Automic Workload Automation

 View Only

PSA: $LD_LIBRARY_PATH (again), now with bonus ZDU troubles

  • 1.  PSA: $LD_LIBRARY_PATH (again), now with bonus ZDU troubles

    Posted Jun 21, 2018 06:04 AM

    This post obviously only concerns any AE UNIX users. Windows AE operators may safely skip this and live a happy, fulfilling life nonetheless. For the UNIX folks, this may, however, be very vital:


    Oh, $LD_LIBRARY_PATH, old friend. We meet again, and once again the old saying holds true: $LD_LIBRARY_PATH problems are the B.E.S.T problems (B.E.S.T. = "Bugs Extraordinarily ***tty to Trace"):


    Bonus Complication: ZDU


    We recently had a fun ZDU that generated funky errors ("no worker processes of the new version active") and even corrupt database entries, leading to zombified AE processes. And as a side effect, also prompted various opinions about the correct ways of ZDU'ing, and highlighted, in my opinion, that the documentation needs a serious overhaul. Because it's partly filled with ambiguity, made-up terms that have no unambigous definition ("Distributed Installation" anyone?), and leads to even Automic personel communicating things like "you need to start with two distinct installations of the same binaries", which is NOT required.


    I'd like to page ainda02 on this.


    But above all, it doesn't contain that one clear bit of information that I will tell you today that came out of a nearly three hour WebEx debugging session with an Automic developer:


    Do not set an $LD_LIBRRAY_PATH (other than ".") that does include any Automic directories for the Automation Engine, ever!


    Here's why:

    I learned during the debugging session that Automation Engine implicitly looks for shared objects in the directory that it got started in (no, that's not neccessarily the directory the binaries are in, it's the CWD, the directory you "cd" into before you start the binary, but that should be the same directory the binaries are in). But it prioritizes $LD_LIBRARY_PATH higher.


    Automic shared objects, like, may differ in version between the old and new version when you do a ZDU, and one set of processes may not work with the shared objects of the other version. Worse, if your $LD_LIBRARY_PATH includes the utilities' shared objects, these may be another version than even the matching AE again. If you get a miss-match here, very exciting and mysterious problems will happen!


    If you would like to see proper error messages instead of mysterious problems, please sign my petition.


    Bonus Complication: systemd


    Why did we have an $LD_LIBRARY_PATH in the first place? Because it seemed right (when you want to start things properly without silly cd'ing), and at some point we did the (we believed) right thing and made a centralized baseline config for all Automic things, which included that $LD_LIBRARY_PATH. This was used for Service Manager, which inherited it to the server processes, and it was wired into the environment file that we fed to systemd - because as much as I dislike systemd myself, we're using the current RedHat init system, not the legacy one that will go away - the later incidentally the only one Automic still bases all it's advise and procedures upon.


    So here's the update to any previous systemd information on how the setup should be:


    • do NOT use an $LD_LIBRARY_PATH with Automic stuff (you may put the Oracle directories in there though)
    • launch smgr via your systemd unit file
    • use the WorkingDirectory= directive in the unit file, have it point to your smgr's bin directory.
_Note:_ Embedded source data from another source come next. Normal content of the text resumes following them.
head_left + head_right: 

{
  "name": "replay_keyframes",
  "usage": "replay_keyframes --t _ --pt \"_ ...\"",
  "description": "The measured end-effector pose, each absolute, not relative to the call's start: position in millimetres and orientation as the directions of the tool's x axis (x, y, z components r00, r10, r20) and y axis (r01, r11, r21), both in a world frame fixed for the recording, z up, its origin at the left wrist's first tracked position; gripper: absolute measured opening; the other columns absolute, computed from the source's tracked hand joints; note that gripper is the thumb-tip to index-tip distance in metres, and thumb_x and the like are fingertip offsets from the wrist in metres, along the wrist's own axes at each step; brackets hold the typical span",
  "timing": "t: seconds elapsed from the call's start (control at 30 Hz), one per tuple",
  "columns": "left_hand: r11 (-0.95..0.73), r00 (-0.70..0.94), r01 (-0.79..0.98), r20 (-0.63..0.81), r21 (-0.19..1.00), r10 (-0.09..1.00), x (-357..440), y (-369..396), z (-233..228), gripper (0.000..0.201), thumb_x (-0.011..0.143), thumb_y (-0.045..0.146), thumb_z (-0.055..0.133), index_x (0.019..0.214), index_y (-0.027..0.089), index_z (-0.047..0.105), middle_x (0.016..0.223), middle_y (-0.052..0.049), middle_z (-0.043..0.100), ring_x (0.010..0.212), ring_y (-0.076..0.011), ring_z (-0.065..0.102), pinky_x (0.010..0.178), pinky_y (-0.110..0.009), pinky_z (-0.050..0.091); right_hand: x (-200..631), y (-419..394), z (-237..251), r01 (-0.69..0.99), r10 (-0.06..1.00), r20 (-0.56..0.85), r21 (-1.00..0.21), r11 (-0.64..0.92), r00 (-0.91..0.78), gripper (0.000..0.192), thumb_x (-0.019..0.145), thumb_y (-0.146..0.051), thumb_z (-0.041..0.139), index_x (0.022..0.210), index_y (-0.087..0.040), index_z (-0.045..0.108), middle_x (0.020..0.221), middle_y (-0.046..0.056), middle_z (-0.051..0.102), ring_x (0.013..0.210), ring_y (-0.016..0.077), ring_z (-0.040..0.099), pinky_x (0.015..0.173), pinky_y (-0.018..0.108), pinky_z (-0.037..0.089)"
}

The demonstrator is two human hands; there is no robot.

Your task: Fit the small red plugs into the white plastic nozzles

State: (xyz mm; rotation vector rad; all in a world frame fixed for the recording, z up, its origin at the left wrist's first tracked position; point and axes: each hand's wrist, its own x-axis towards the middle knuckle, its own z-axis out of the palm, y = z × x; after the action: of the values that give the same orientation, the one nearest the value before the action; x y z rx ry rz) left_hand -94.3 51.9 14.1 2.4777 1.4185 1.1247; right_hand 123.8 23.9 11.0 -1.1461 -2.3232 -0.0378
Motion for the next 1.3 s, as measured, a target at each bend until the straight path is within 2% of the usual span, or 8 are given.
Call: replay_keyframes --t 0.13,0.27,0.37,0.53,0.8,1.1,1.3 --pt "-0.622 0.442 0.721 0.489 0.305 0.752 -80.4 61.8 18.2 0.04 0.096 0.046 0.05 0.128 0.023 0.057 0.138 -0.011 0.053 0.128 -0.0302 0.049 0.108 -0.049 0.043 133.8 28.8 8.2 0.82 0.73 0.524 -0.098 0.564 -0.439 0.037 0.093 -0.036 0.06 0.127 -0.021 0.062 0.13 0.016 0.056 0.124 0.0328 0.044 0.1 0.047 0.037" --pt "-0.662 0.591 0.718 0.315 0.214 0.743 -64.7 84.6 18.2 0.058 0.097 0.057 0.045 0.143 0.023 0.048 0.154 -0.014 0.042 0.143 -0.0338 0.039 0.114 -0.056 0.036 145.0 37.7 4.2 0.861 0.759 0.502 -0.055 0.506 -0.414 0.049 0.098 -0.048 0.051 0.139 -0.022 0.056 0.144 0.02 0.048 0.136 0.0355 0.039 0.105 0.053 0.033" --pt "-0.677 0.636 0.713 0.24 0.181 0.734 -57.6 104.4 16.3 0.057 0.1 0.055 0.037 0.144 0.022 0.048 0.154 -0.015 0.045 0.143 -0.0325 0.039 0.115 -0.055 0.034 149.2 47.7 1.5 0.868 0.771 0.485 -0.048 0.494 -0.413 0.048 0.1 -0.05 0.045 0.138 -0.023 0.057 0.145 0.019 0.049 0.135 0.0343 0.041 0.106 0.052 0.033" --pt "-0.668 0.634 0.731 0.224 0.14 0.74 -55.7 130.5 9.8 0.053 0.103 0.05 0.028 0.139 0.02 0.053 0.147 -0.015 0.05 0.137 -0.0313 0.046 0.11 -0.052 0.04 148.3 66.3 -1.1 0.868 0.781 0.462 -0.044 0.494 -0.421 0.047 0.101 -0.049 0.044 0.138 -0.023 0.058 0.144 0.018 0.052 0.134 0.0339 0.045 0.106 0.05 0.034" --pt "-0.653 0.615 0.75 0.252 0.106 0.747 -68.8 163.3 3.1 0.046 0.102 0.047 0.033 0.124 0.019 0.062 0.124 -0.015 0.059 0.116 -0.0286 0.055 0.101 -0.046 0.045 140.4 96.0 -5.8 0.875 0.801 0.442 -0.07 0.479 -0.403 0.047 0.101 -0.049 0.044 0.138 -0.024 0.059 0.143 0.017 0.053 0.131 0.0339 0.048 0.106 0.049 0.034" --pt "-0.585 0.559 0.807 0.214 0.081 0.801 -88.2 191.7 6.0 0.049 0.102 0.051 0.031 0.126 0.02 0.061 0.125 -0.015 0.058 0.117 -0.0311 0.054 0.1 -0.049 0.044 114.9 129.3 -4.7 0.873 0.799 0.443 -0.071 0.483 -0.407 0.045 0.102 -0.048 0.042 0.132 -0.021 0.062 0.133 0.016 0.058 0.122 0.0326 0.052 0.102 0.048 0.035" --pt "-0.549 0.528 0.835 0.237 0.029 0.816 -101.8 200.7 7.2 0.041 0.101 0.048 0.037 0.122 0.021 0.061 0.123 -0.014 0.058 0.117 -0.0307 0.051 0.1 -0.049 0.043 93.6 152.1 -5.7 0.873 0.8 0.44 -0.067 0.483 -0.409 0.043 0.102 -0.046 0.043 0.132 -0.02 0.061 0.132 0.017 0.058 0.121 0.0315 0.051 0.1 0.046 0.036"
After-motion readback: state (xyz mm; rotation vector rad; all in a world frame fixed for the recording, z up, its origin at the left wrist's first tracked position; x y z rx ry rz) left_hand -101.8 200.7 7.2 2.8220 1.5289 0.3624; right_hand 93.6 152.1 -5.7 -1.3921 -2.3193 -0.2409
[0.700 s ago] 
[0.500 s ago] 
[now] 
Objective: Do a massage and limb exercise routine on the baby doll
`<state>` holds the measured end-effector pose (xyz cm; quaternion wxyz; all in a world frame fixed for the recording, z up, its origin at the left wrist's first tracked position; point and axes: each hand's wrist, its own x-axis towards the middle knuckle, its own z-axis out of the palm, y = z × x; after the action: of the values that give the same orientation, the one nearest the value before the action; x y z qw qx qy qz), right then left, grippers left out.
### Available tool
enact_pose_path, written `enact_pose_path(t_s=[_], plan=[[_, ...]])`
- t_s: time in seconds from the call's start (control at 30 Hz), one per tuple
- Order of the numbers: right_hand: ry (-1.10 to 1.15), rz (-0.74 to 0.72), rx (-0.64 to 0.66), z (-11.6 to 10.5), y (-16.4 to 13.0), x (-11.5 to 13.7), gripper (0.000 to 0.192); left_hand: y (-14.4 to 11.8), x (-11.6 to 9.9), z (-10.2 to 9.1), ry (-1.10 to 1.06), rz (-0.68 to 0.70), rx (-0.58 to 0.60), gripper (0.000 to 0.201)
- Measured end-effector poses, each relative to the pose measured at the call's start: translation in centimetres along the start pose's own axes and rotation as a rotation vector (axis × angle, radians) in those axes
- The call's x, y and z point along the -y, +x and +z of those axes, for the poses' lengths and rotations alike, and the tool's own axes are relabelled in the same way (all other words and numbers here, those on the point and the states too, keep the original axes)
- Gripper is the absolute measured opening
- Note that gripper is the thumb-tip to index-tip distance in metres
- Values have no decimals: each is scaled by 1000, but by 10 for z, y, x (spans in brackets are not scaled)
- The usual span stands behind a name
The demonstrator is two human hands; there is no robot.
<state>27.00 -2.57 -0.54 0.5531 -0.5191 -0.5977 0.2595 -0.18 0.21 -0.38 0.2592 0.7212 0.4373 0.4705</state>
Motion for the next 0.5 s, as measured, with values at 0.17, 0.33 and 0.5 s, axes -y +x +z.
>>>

This tells systemd to cd to that directory, hence smgr finds its own shared objects

      You need systemd > version 227 for this, or a backported feature. If in doubt, consult the man page. If your systemd is < 227, you probably need to launch a shell script which cd's to the directory, then starts smgr. This approach will probably break many things related to systemd, and I highly recommend you try to avoid this, and instead get a systemd > 227.

    • smgr will then be used to start your server processes. Those have a "working directory" in smgr dialog. That is the directory the smgr will make the cwd to before starting the processes. Make sure it's correct (i.e. points to the processes bin directory), so server processes will also find their proper shared objects.


    Now someone please remind me again, why am I writing Automic documentation !?